At a New Jersey elementary school in October, two Rwandan children missed nearly a month of school because of pressures from the school district and other parents. Even though Rwanda is 2,600 miles away from the nearest Ebola cases, outspoken parents of other children at the New Jersey school told local news, "Anybody from that area should just stay there until all this stuff is resolved. There's nobody affected here let's just keep it that way."
In fact, Rwanda (with zero) has seen fewer Ebola cases than the U.S.
In another instance of outright discrimination, Navarro College, a Texas community college, sent rejection letters to all students applying from Ebola affected countries.
Navarro, ironically, is about 50 miles south of Dallas, ground zero for Ebola in the United States.
The college sent the letters to two Nigerian students. Nigeria, however, was declared an Ebola-free zone in October, about a month sooner than the U.S. was officially free of the virus. The college, however, continued accepting students from Texas and New York - both of which had confirmed cases.
This small-minded view of the continent only fuels xenophobia. It builds a wall between "us" and "them" and it often leads to marginalization.

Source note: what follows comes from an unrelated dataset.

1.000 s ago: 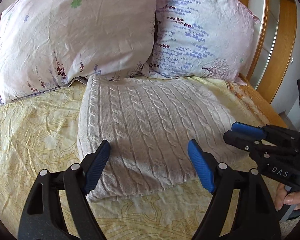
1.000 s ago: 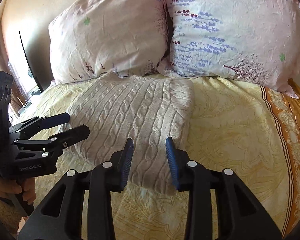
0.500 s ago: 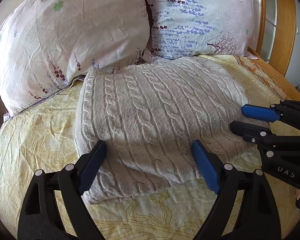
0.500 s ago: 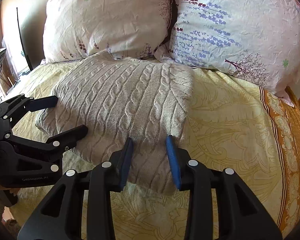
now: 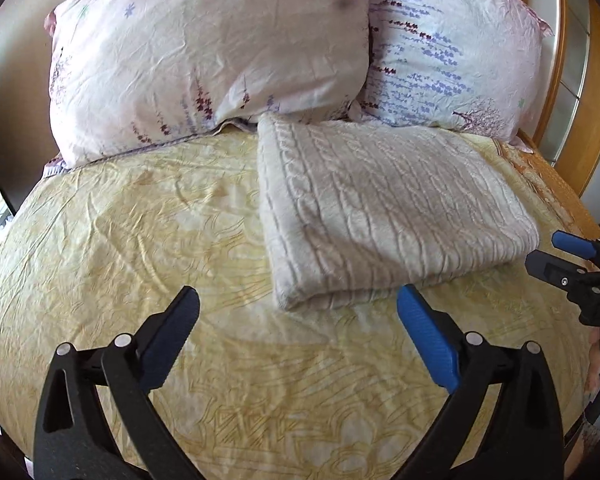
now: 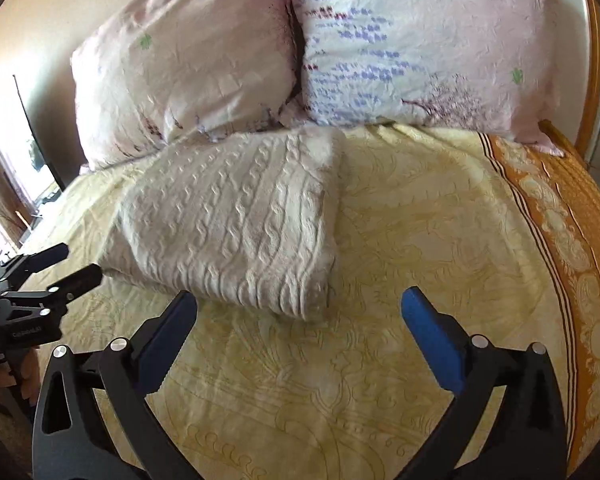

Look, geography is important - especially now, when African geopolitics has never been more significant. Its population is the world's youngest and its economies are among the world's fastest growing. Innovations from African tech companies are leapfrogging those of "more developed" Western countries (Take Kenya's M-Pesa, for example, the precursor to Apple Pay). Businesses the world over see African markets as ones with large, but untapped opportunity.
What's more, in an era of increasing globalization and connectivity, something that happens on one continent will likely affect the lives of those on another, no matter how distant. So, please, learn some geography, because asking me about Africa is like someone asking you about North America.